Department of Biomedical Engineering, Texas A&M University, College Station, Texas; Engineering Medicine Program, Texas A&M University, Houston, Texas; Center for Theoretical Biological Physics, Rice University, Houston, Texas.
Biophys J. 2023 Nov 21;122(22):4414-4424. doi: 10.1016/j.bpj.2023.10.019. Epub 2023 Oct 24.
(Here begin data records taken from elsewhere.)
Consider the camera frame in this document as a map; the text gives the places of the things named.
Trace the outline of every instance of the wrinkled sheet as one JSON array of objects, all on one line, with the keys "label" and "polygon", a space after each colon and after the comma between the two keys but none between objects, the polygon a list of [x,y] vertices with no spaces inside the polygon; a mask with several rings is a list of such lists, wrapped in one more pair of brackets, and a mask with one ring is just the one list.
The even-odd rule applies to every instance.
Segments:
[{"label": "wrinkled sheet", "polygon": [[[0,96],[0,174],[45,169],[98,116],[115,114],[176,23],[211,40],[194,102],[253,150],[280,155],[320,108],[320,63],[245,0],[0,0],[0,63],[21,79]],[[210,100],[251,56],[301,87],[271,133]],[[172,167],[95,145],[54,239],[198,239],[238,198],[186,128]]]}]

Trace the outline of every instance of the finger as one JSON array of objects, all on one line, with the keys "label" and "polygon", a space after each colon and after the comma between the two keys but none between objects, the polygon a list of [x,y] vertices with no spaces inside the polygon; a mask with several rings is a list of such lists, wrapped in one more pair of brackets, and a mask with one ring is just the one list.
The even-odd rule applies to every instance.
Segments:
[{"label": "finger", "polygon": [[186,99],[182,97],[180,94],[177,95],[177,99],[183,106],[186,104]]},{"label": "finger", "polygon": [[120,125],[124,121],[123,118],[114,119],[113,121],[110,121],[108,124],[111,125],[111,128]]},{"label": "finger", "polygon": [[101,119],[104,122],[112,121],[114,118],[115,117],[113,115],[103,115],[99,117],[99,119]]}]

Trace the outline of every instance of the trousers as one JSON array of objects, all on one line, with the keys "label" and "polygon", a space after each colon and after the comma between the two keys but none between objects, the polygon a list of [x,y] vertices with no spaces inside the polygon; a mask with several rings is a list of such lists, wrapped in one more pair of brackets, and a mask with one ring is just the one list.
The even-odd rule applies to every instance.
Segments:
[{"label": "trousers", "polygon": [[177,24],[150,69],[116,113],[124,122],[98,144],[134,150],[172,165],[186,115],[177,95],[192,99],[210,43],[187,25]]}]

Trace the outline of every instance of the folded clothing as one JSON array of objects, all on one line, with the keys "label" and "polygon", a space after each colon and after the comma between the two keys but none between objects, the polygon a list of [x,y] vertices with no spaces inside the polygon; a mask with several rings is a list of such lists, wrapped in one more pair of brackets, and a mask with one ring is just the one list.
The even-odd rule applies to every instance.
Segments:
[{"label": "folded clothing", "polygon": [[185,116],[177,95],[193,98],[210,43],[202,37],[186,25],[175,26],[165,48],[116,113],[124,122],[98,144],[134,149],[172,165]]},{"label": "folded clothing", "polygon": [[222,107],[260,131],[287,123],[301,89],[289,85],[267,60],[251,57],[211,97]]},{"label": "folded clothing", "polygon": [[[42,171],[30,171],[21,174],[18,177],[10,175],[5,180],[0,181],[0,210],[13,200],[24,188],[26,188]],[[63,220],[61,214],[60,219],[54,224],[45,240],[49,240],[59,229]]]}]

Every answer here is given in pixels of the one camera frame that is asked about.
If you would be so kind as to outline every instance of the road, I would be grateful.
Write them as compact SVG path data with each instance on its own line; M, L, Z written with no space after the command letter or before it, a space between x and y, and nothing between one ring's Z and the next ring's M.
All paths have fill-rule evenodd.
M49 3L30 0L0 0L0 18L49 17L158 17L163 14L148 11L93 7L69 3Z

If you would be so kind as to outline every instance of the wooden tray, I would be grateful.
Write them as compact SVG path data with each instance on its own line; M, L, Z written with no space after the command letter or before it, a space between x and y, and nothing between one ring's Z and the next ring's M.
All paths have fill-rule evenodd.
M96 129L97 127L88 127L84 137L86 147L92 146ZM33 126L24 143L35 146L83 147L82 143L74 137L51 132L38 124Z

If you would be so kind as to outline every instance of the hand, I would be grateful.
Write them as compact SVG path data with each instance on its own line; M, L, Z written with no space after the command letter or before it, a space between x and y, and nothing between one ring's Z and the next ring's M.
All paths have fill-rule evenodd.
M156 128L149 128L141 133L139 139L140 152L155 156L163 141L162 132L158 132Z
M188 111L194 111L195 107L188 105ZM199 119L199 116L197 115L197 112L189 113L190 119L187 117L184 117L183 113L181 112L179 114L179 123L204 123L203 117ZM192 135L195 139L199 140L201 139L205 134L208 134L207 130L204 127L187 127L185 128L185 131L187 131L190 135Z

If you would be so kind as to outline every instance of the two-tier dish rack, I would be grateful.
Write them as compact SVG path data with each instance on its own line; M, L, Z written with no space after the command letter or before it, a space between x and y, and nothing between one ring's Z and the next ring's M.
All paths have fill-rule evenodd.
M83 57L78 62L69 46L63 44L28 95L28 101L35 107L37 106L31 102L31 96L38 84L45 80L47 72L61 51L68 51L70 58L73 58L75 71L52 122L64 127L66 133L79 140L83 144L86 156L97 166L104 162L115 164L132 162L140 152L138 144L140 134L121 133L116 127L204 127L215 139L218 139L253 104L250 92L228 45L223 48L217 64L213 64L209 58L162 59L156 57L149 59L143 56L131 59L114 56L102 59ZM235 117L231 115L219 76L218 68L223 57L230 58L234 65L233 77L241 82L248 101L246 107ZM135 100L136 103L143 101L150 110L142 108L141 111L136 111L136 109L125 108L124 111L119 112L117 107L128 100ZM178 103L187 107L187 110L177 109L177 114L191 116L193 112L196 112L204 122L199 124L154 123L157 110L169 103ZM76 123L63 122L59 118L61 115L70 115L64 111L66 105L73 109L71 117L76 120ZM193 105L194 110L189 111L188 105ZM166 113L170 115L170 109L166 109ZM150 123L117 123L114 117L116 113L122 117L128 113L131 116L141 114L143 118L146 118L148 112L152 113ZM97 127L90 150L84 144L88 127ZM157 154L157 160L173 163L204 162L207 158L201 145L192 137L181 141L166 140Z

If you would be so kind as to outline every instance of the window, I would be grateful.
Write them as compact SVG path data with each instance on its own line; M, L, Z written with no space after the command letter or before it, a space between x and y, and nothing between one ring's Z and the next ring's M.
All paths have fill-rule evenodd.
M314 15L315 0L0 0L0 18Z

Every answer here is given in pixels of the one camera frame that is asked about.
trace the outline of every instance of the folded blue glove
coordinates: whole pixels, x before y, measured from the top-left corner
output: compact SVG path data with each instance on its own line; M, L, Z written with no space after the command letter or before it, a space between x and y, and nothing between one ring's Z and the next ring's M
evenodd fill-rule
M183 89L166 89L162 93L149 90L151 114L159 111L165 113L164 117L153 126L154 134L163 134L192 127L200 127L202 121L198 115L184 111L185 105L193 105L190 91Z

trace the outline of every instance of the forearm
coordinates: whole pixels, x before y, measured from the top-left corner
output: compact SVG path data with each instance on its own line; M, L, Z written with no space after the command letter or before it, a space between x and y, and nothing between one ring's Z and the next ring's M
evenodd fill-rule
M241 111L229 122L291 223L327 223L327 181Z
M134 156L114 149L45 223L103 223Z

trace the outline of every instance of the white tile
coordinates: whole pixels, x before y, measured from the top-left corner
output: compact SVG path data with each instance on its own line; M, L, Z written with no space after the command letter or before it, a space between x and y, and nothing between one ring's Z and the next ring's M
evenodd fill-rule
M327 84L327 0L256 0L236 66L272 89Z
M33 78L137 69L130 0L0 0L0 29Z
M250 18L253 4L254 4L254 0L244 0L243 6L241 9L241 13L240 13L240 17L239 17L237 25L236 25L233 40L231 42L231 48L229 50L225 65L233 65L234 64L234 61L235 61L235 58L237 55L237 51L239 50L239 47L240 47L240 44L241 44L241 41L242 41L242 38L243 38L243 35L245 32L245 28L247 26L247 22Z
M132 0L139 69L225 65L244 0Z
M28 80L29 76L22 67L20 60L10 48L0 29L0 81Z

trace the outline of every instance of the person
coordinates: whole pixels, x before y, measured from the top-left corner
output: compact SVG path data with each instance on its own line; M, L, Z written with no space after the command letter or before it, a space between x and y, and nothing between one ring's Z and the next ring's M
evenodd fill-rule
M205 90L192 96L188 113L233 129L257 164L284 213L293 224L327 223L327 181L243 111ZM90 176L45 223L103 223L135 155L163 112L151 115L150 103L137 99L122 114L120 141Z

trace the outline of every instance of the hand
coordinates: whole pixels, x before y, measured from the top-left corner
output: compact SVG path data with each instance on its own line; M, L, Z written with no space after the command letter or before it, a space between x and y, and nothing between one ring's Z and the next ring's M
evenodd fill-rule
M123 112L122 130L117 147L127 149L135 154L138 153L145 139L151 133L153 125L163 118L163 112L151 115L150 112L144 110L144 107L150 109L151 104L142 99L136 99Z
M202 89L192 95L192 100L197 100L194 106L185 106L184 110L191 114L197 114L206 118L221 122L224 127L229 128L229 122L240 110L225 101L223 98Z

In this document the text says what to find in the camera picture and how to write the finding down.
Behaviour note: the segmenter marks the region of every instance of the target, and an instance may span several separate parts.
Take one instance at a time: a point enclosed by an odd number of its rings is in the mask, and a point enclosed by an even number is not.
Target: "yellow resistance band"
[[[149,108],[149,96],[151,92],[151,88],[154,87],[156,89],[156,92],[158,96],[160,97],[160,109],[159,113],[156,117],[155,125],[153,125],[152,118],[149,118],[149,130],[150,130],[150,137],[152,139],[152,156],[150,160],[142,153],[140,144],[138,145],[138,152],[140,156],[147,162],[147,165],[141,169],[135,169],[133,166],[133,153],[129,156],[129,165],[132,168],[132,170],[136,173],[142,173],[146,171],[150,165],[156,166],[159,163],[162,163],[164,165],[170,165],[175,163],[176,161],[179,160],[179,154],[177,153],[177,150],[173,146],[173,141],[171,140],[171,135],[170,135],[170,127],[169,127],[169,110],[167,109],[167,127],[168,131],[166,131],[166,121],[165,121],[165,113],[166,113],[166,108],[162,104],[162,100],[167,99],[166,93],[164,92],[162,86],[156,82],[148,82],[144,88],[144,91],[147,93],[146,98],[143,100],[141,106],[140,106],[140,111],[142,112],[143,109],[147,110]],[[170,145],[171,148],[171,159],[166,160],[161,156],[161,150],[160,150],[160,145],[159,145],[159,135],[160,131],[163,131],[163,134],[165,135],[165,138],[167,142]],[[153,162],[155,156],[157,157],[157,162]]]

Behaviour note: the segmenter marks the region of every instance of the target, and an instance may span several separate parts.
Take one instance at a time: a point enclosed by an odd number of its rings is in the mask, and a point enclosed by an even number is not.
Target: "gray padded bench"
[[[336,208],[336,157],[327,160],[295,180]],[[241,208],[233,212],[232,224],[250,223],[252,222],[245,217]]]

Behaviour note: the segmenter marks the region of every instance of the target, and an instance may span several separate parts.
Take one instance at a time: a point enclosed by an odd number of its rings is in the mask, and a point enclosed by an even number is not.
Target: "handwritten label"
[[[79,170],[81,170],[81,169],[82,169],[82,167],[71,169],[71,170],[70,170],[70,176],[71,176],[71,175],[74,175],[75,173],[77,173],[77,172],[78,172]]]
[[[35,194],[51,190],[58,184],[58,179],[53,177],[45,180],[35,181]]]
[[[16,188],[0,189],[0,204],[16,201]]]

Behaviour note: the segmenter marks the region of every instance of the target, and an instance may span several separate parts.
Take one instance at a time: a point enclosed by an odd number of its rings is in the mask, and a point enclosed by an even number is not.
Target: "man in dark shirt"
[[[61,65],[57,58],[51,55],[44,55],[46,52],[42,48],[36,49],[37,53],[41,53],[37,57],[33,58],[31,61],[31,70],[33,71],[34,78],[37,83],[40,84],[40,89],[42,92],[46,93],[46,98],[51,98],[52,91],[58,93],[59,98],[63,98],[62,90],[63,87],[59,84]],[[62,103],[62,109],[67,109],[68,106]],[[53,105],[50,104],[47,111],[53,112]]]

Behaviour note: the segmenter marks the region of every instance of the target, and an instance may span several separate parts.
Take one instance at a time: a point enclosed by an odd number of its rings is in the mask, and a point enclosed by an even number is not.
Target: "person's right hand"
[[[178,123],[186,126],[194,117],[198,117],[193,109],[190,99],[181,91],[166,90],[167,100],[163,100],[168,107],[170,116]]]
Phenotypic adaptation is a universal feature of biological systems navigating highly variable environments. Recent empirical data support the role of memory-driven decision making in cellular systems navigating uncertain future nutrient landscapes, wherein a distinct growth phenotype emerges in fluctuating conditions. We develop a simple stochastic mathematical model to describe memory-driven cellular adaptation required for systems to optimally navigate such uncertainty. In this framework, adaptive populations traverse dynamic environments by inferring future variation from a memory of prior states, and memory capacity imposes a fundamental trade-off between the speed and accuracy of adaptation to new fluctuating environments. Our results suggest that the observed growth reductions that occur in fluctuating environments are a direct consequence of optimal decision making and result from bet hedging and occasional phenotypic-environmental mismatch. We anticipate that this modeling framework will be useful for studying the role of memory in phenotypic adaptation, including in the design of temporally varying therapies against adaptive systems.
表型适应是生物系统在高度变化的环境中导航的普遍特征。最近的经验数据支持记忆驱动的决策在细胞系统中导航不确定的未来营养景观中的作用,其中在波动条件下出现明显的生长表型。我们开发了一个简单的随机数学模型来描述记忆驱动的细胞适应,这对于系统在这种不确定性中最优地导航是必要的。在这个框架中,适应性群体通过从先前状态的记忆中推断未来的变化来穿越动态环境,记忆容量在适应新的波动环境的速度和准确性之间施加了一个基本的权衡。我们的结果表明,在波动环境中观察到的生长减少是最优决策的直接结果,并且是由于赌注和偶尔的表型-环境不匹配造成的。我们预计,这个建模框架将有助于研究记忆在表型适应中的作用,包括在针对自适应系统的时间变化治疗的设计中。